Give the number of lines below that contain "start", with no other output.

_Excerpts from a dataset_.
↓↓↓

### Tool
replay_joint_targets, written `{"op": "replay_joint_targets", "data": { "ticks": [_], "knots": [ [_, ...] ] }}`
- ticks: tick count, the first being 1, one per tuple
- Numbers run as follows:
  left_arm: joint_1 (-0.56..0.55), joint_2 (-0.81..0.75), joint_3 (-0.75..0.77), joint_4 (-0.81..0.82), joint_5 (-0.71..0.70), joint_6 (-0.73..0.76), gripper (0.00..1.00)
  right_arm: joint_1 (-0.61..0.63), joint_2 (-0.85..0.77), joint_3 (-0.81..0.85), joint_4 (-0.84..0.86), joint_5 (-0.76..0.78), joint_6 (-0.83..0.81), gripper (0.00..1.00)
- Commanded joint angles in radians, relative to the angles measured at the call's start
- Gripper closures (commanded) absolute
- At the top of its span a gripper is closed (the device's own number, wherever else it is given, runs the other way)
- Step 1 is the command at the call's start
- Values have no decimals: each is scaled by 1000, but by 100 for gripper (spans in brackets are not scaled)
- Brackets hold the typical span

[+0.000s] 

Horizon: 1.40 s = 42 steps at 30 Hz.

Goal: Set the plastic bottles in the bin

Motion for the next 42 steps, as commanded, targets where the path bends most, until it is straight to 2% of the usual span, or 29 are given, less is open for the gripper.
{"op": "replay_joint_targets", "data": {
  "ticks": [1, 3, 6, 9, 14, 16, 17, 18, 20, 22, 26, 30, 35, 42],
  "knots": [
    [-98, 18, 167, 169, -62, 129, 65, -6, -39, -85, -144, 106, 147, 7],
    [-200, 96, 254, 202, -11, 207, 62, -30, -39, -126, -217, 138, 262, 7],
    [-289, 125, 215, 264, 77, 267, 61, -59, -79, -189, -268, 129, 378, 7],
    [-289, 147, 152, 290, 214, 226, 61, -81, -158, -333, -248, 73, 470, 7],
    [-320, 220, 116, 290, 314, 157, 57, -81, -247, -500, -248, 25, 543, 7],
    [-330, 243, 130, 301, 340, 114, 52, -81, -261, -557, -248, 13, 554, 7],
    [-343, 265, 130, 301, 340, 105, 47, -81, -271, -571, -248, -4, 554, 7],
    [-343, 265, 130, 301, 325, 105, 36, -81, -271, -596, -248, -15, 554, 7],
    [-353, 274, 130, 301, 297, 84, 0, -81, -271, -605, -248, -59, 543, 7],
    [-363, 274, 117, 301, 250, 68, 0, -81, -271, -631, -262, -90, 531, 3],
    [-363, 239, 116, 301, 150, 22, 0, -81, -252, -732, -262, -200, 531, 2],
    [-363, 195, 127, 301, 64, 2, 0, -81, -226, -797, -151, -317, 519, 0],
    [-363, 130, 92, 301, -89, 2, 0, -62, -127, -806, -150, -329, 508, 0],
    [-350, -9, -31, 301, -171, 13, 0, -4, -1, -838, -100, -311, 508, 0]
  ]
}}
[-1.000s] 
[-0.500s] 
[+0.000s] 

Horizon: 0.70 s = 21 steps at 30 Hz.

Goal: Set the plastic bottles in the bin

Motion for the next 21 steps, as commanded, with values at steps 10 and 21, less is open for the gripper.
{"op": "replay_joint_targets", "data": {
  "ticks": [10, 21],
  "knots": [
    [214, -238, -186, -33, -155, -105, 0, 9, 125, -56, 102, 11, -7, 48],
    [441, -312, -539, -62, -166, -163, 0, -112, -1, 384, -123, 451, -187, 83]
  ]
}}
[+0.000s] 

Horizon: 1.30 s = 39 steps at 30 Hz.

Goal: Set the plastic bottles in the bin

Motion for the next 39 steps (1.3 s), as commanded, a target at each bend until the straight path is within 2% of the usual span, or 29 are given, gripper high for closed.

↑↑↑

_Output for this exercise_. 2